O LRCAP também não exige a prontidão das térmicas a gás natural para converão ao hidrogênio no futuro.
Um modelo similar ao que chegou a ser desenhado no primeiro edital do certame que foi cancelado, que inclui usinas a óleo combustível e diesel interessadas em converter seus geradores para uso de fontes mais limpas.
A prontidão para o hidrogênio é essencial para prolongar a vida útil dos ativos energéticos, ao mesmo tempo em que reduz riscos e viabilizar uma transição gradual e efetiva para a descarbonização.
Algo que agora ficará à escolha de cada empreendimento, que poderão adotar turbinas a hidrogênio em resposta à falta de máquinas convencionais no mercado.
Leilão de baterias
Mesmo no campo da inovação tecnológica, o LRCAP parece ignorar o potencial do hidrogênio.
Além das aplicações industriais e em transporte, o hidrogênio verde pode atuar como uma forma de armazenamento energético de longo prazo — uma “bateria sazonal” capaz de equilibrar o sistema em períodos de escassez.
Neste caso, o excedente de energia renovável, hoje desperdiçado com os cortes de geração, poderia ser utilizado para produção de hidrogênio a custo menor, capaz de ser armazenado, e depois aproveitado como fonte térmica, trazendo flexibilidade e resiliência ao sistema.
Fabricantes globais como Wärtsilä já oferecem motores que operam com misturas de até 25% de hidrogênio e podem ser convertidos para uso 100% do combustível.
Ignorar essas tecnologias significa abrir mão de uma alternativa que poderia combinar segurança energética com descarbonização.
Essa funcionalidade seria especialmente relevante diante do próximo leilão de baterias, que deve contemplar sistemas de armazenamento de energia (BESS) e usinas hidrelétricas reversíveis, mas não o hidrogênio.
O risco é também geopolítico.

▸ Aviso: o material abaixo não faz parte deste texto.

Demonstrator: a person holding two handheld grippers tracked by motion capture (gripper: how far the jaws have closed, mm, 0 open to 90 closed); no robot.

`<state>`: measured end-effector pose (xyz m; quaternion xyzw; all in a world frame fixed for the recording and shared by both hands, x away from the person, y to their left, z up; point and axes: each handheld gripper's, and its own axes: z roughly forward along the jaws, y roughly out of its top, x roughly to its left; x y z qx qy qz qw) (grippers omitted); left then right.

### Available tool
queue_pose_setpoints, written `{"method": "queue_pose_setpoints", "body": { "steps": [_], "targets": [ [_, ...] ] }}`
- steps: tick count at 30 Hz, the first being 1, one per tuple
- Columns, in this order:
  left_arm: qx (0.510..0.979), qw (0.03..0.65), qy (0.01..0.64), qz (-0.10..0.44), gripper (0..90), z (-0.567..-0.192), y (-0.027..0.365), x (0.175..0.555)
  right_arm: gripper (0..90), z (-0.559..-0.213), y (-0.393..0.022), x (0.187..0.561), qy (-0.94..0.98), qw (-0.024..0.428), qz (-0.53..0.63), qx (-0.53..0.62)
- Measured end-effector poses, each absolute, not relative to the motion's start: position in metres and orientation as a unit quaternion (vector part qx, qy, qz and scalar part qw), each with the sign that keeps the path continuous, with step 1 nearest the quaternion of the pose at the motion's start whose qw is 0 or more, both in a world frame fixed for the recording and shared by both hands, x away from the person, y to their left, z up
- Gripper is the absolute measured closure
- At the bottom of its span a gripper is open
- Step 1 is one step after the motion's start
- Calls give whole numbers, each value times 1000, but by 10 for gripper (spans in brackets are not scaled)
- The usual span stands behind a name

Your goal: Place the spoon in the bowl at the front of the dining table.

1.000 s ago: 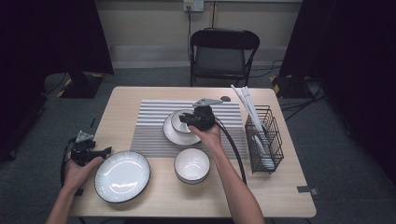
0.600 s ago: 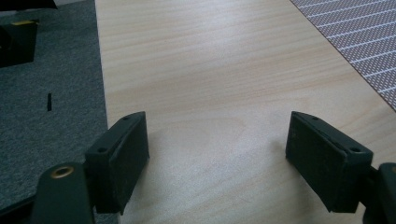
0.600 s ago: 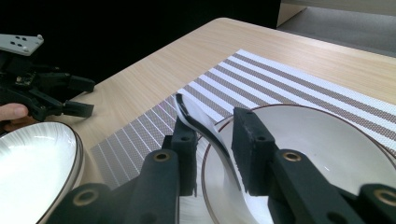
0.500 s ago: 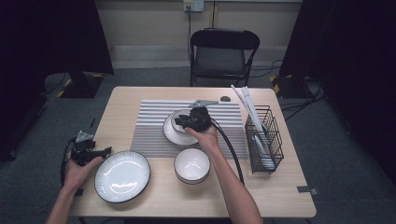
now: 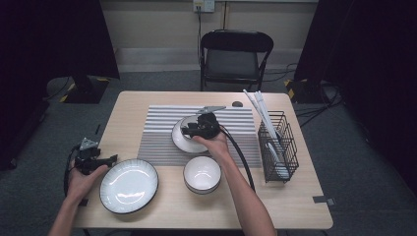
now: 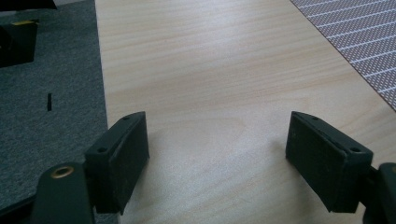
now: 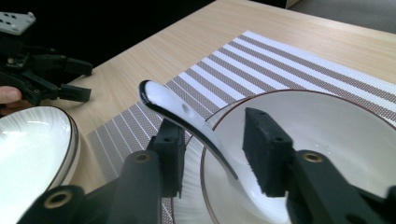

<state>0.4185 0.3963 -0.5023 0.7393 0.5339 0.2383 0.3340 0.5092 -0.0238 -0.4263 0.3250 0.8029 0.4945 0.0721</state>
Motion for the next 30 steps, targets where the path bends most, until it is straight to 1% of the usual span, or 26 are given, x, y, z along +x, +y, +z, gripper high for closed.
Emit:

Contratar carvão e gás em um momento em que o Brasil tenta se posicionar como líder climático e anfitrião de eventos internacionais, como a COP30, enfraquece a narrativa de país verde nas negociações.
Ao insistir em um modelo fóssil, sem espaço para inovações, o LRCAP traz desafios para a inserção do Brasil na nova economia do hidrogênio.